For this exercise, print only the lines from the one containing "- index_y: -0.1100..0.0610" through the end of the material below, exactly as given.
DATASET SECTION Start Marker
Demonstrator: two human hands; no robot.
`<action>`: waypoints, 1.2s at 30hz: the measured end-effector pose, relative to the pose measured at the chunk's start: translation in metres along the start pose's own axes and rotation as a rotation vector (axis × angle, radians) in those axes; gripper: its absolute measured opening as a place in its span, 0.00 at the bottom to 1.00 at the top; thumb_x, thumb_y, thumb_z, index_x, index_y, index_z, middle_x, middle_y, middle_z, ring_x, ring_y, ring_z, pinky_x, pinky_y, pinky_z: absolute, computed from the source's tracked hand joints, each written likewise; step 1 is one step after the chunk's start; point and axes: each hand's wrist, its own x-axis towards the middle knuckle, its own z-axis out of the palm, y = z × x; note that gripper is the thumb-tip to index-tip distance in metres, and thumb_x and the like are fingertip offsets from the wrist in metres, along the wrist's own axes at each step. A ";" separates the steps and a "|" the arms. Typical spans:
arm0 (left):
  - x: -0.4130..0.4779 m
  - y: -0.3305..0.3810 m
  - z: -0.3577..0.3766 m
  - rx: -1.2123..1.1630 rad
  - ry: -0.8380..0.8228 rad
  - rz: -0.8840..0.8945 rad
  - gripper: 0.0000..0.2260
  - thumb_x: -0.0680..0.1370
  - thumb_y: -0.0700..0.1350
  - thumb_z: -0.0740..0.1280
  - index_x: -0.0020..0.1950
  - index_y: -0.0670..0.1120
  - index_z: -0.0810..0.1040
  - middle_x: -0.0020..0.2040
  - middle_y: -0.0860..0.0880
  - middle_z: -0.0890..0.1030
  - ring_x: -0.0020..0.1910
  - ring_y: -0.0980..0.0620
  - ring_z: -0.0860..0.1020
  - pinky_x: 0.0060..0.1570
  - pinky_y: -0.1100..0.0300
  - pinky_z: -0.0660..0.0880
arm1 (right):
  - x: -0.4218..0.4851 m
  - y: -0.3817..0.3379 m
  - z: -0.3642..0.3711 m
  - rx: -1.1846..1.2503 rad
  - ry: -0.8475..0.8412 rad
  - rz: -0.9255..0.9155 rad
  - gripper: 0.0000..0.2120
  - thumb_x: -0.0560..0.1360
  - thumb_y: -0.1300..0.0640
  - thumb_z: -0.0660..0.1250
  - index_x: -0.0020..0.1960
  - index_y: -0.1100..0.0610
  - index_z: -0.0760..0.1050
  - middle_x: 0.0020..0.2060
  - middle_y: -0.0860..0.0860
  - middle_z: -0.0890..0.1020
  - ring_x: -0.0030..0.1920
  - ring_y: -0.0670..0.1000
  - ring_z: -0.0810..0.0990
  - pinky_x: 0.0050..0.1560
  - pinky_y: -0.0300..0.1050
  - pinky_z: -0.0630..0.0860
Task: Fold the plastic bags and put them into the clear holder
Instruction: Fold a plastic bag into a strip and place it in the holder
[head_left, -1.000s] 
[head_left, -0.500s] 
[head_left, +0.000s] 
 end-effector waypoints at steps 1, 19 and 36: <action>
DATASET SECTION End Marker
- _ANSWER BOX_:
  - index_y: -0.1100..0.0610
  - index_z: -0.0760..0.1050
  - middle_x: 0.0020..0.2060
  - middle_y: -0.0860..0.0860
  - middle_z: -0.0890..0.1020
  - ring_x: -0.0030..0.1920
  - ring_y: -0.0670..0.1000
  - ring_z: -0.0810..0.0990
  - pinky_x: 0.0050..0.1560
  - pinky_y: -0.0300..0.1050
  - pinky_z: -0.0630..0.0860
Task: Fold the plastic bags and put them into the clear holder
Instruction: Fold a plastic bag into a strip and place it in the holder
[head_left, -1.000s] 
[head_left, -0.500s] 
[head_left, +0.000s] 
 end-effector waypoints at steps 1, 19 and 36: <action>

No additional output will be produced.